### Collected material
====================

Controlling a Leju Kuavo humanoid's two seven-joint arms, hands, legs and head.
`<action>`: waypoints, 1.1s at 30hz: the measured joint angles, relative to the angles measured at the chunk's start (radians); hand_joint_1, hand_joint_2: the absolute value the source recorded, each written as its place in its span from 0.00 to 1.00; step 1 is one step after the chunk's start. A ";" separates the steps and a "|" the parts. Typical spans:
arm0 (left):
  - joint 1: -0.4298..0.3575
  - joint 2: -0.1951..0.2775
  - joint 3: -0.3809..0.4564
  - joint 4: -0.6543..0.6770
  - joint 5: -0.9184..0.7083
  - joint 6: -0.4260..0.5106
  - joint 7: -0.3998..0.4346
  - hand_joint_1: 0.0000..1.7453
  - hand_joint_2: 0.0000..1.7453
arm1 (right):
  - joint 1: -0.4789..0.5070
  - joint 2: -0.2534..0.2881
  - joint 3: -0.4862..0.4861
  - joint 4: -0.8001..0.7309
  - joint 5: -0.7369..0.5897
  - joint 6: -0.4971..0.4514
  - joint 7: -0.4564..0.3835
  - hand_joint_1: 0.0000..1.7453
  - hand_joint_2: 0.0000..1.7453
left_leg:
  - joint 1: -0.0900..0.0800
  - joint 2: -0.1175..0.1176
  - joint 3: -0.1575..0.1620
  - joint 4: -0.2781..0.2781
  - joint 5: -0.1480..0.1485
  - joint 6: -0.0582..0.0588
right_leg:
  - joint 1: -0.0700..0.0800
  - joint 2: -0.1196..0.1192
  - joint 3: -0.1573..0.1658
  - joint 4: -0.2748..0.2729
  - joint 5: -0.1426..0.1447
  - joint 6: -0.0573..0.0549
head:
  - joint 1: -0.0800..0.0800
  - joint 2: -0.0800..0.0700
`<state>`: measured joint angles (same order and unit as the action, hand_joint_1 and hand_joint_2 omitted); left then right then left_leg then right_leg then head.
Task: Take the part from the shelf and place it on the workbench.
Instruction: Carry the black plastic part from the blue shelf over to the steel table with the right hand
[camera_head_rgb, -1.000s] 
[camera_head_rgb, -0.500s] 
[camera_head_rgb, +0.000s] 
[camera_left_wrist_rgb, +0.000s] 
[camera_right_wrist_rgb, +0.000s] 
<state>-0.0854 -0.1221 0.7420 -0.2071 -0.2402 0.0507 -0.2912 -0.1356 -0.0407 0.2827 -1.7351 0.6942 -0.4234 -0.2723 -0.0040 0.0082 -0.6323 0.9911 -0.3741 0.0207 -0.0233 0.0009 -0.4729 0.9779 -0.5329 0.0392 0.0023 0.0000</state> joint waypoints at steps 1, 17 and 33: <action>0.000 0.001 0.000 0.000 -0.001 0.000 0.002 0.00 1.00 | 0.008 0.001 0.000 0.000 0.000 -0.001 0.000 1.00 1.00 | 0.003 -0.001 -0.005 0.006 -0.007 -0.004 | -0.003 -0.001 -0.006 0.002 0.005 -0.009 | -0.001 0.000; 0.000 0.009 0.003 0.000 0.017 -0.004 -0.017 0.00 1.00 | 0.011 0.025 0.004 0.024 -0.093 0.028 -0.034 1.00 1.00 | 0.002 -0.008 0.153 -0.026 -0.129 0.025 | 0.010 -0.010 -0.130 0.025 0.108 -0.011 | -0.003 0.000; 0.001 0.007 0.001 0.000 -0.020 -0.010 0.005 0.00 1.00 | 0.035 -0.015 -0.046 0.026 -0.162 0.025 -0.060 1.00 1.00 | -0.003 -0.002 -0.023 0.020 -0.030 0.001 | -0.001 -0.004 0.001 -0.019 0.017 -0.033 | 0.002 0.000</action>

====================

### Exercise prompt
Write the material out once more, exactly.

### Response box
Controlling a Leju Kuavo humanoid's two seven-joint arms, hands, legs and head.
`<action>`: waypoints, 1.1s at 30hz: the measured joint angles, relative to the angles measured at the chunk's start (radians); hand_joint_1, hand_joint_2: the absolute value the source recorded, each written as its place in its span from 0.00 to 1.00; step 1 is one step after the chunk's start. A ";" separates the steps and a "|" the parts. Typical spans:
arm0 (left):
  - joint 1: -0.4298..0.3575
  - joint 2: -0.1951..0.2775
  - joint 3: -0.3809..0.4564
  - joint 4: -0.6543..0.6770
  - joint 5: -0.9184..0.7083
  - joint 6: -0.4260..0.5106
  - joint 7: -0.3998..0.4346
  - hand_joint_1: 0.0000..1.7453
  - hand_joint_2: 0.0000..1.7453
arm1 (right):
  - joint 1: -0.4789..0.5070
  - joint 2: -0.2534..0.2881
  - joint 3: -0.4862..0.4861
  - joint 4: -0.8001..0.7309
  - joint 5: -0.7369..0.5897
  - joint 6: -0.4971..0.4514
  - joint 7: -0.4564..0.3835
  - hand_joint_1: 0.0000..1.7453
  - hand_joint_2: 0.0000..1.7453
left_leg:
  - joint 1: -0.0900..0.0800
  - joint 2: -0.1175..0.1176
  - joint 3: -0.1575..0.1620
  - joint 4: -0.2781..0.2781
  - joint 5: -0.1480..0.1485
  - joint 6: -0.0582..0.0588
right_leg:
  - joint 1: -0.0700..0.0800
  - joint 2: -0.1196..0.1192
  - joint 3: -0.1573..0.1658
  - joint 4: -0.2748..0.2729
  - joint 5: -0.1426..0.1447
  - joint 6: -0.0573..0.0549
head:
  - joint 1: -0.0800..0.0800
  - joint 2: -0.0800..0.0700
`<state>`: measured joint angles (same order and unit as the action, hand_joint_1 and hand_joint_2 omitted); left then right then left_leg then right_leg then head.
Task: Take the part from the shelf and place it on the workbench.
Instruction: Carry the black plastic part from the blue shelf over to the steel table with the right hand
[camera_head_rgb, -1.000s] 
[camera_head_rgb, -0.500s] 
[camera_head_rgb, +0.000s] 
[camera_left_wrist_rgb, +0.000s] 
[camera_right_wrist_rgb, +0.000s] 
<state>-0.0854 -0.1221 0.7420 -0.2071 -0.2402 0.0507 -0.2912 -0.1356 -0.0407 0.2827 -1.7351 0.6942 -0.4234 -0.2723 -0.0040 0.0082 -0.6323 0.9911 -0.3741 0.0207 -0.0233 0.0009 -0.4729 0.9779 -0.5329 0.0392 0.0023 0.0000</state> joint waypoints at steps 1, 17 and 33: <action>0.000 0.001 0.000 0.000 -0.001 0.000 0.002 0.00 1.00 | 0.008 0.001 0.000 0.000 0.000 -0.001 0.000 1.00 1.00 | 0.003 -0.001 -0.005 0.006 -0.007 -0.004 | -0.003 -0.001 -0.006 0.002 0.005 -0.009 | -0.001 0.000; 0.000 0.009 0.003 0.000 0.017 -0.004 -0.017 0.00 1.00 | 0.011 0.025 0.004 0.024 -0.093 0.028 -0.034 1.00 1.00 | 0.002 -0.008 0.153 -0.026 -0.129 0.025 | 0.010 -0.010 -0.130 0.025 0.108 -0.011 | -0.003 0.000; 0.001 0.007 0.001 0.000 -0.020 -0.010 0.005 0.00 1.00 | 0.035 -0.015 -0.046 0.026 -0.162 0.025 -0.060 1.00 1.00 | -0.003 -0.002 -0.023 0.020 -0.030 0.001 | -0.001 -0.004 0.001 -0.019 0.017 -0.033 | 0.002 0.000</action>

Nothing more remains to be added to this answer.